SD EPSCoR News

Posted on: July 27, 2024   |   Category: Abstracts

Jupyter Notebook in Lab Automation for Data Efficiency and Transparency — 97a — Landon Johnson, Tim Hartman, Bichar Shrestha Gurung, Etienne Gnimpieba

Automated systems, such as liquid handling robots and data analysis platforms, enable researchers to conduct high-throughput assays with minimal human intervention, reducing potential error and contamination. These ‘experiment-ready’ systems are often expensive and render previously purchased equipment obsolete, hindering their adoption. Chatbots and AI that can fabricate experiments and fake research also bring skepticism about the widespread use of AI in science. Furthermore, electronic lab notebooks and automation schedulers are limited in their ability to design, run, document, and report biology experiments. Herein, we propose a collaborative framework where technicians, AI, robots, and analog wet lab instruments work together to conduct biological experiments. Through orchestration in Jupyter Notebook, we can ensure unified data and protocol management to facilitate cost-effective, transparent, and efficient automation adoption.

Our system’s workflow begins in Jupyter Notebook and Python, with our first use case involving simple E. coli growth analysis. Research questions are drafted by the user with the intent to query a chatbot to design an experiment to address them. This is followed by AI-assisted experimental design and instrument programming. All reagents and labware are logged with optical character recognition to log essential data for quality control. Protocol execution is a collaboration between the technician and high-throughput analysis instruments, with video recordings as proof of execution. All data, images, and videos are pulled into the notebook for future review and reporting by scientists and AI.
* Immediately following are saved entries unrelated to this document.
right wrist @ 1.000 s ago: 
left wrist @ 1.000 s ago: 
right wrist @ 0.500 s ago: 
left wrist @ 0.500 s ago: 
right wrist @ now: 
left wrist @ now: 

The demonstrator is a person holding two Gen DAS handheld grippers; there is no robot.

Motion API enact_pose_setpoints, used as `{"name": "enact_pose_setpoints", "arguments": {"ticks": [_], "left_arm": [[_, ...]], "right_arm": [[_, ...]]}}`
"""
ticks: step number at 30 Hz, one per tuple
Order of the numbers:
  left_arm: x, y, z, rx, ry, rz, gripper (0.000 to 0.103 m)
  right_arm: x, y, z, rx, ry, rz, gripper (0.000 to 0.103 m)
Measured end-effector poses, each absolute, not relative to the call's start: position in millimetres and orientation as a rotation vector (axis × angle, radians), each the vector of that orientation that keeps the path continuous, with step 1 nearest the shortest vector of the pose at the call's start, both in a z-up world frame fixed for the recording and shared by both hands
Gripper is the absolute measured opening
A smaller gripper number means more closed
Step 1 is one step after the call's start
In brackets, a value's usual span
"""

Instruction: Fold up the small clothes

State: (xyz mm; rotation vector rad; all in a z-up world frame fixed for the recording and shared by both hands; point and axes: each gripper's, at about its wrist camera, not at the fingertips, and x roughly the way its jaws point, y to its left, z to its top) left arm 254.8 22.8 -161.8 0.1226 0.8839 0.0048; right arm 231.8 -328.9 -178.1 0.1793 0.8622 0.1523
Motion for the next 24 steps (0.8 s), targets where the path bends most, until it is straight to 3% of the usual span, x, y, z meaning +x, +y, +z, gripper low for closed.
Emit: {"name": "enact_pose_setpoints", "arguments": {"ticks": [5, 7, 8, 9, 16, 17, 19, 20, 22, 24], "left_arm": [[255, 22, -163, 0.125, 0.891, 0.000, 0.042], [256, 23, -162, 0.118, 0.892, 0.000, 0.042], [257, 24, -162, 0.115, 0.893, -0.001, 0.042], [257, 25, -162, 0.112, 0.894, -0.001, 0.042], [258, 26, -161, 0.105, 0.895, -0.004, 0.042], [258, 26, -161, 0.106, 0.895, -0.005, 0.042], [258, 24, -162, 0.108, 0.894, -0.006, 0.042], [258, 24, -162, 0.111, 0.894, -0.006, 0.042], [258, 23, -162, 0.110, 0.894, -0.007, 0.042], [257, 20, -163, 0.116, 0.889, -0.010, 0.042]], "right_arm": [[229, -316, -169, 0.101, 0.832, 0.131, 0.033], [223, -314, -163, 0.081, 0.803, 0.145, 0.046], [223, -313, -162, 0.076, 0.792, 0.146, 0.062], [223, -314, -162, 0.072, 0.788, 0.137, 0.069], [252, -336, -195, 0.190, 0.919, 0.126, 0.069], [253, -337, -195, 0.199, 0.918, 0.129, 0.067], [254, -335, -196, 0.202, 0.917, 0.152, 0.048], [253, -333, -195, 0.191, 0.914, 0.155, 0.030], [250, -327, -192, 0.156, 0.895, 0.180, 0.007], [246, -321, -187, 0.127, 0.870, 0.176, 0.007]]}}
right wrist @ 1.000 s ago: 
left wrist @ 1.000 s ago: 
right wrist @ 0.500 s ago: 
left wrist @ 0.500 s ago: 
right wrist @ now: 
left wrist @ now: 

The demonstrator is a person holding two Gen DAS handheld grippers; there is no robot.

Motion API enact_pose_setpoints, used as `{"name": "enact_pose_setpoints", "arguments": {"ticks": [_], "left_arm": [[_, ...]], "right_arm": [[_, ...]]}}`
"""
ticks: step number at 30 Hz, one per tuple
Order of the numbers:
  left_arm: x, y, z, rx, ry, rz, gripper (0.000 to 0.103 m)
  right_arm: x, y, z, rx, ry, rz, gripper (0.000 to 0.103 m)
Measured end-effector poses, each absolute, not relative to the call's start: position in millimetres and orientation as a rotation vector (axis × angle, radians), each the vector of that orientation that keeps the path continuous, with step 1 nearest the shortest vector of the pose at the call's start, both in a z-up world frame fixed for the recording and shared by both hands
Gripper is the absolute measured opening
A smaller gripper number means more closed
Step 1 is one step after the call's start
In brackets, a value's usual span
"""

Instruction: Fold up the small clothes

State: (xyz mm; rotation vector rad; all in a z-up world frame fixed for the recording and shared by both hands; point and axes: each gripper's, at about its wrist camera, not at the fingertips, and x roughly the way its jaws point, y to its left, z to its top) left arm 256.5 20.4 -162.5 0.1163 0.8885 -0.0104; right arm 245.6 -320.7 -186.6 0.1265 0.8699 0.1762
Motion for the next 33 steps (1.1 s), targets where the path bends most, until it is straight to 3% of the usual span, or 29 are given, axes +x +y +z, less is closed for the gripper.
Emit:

This approach leverages an inexpensive, collaborative automation workflow that is friendly to existing lab instruments yet has a view toward AI-assisted robot science. It prioritizes maximum data collection to ensure experiment transparency and FAIR compliance and as a bulwark against fabricated research. Ongoing work involves integrating more AI tools to assist researchers in the design, redesign, execution, analysis, and publication of experimental results.